2018 Education Conference Inspires Nurses to Speak Up

Publish date: Monday, October 22, 2018

Education

Health and safety

MNU members

Nursing profession

On October 16, nurses from across the province gathered in Winnipeg for MNU’s 2018 Education Conference. The annual two-day event brought nearly 200 nurses together at the Radisson Hotel in downtown Winnipeg for a series of workshops and courses about issues impacting the nursing profession and workplaces throughout the province.
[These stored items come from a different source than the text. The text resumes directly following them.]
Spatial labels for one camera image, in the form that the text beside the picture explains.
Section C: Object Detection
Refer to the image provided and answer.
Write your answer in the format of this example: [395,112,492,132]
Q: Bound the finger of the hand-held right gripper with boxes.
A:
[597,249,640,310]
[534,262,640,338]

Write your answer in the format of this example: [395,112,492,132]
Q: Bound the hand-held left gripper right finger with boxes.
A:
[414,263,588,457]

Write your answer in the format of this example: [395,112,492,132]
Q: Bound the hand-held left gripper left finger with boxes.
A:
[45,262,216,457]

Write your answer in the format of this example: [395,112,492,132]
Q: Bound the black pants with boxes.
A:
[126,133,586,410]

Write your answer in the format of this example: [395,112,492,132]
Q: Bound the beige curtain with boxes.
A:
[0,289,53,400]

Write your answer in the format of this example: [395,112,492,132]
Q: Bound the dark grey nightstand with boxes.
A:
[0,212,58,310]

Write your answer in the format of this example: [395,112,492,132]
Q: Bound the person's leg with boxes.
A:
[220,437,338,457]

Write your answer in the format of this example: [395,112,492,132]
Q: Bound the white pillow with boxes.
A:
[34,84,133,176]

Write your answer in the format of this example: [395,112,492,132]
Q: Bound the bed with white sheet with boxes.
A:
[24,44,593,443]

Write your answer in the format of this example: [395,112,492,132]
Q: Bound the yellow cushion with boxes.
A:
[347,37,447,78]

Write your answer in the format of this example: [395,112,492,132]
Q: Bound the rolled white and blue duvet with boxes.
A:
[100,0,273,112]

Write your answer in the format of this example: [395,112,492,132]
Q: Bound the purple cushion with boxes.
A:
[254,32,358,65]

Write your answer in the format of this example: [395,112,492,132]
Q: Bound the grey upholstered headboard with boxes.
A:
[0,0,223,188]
The conference got underway on the 16th in the afternoon with registration, followed by a dinner and Q&A with MNU President Darlene Jackson. It was a lively discussion with members asking questions about Bill 28 and bargaining; safety concerns related to an increase in violent incidents in hospitals; and the importance membership engagement ahead of potential representation votes due to Bill 29 and the amalgamation of health care bargaining units.

Jackson had an important message for those concerned about the direction of health care in Manitoba, and the difficulties of working under aggressive cost-cutting measures imposed by the Pallister government.

“All of you are here because you care deeply about your profession and patients,” said Jackson. “Together, we need you to be a part of strengthening our union by engaging your fellow nurses and speaking out about ongoing cuts and changes to health care.”

Classes got underway the following morning. However, first was a plenary session featuring Brianne Goertzen, Provincial Director of the Manitoba Health Coalition (MHC). Launched this summer, MHC was founded by a coalition of community organizations, labour groups, and local activists who share a common interest in protecting and strengthening universal public health care. MHC is the newest affiliate of the Canadian Health Coalition, which has been fighting against privatization and cuts to public health care since 1979. Goertzen discussed a variety of issues MHC is campaigning on, including a universal pharma care plan and supporting a new bill introduced by the Official Opposition that would ban health care premiums in Manitoba.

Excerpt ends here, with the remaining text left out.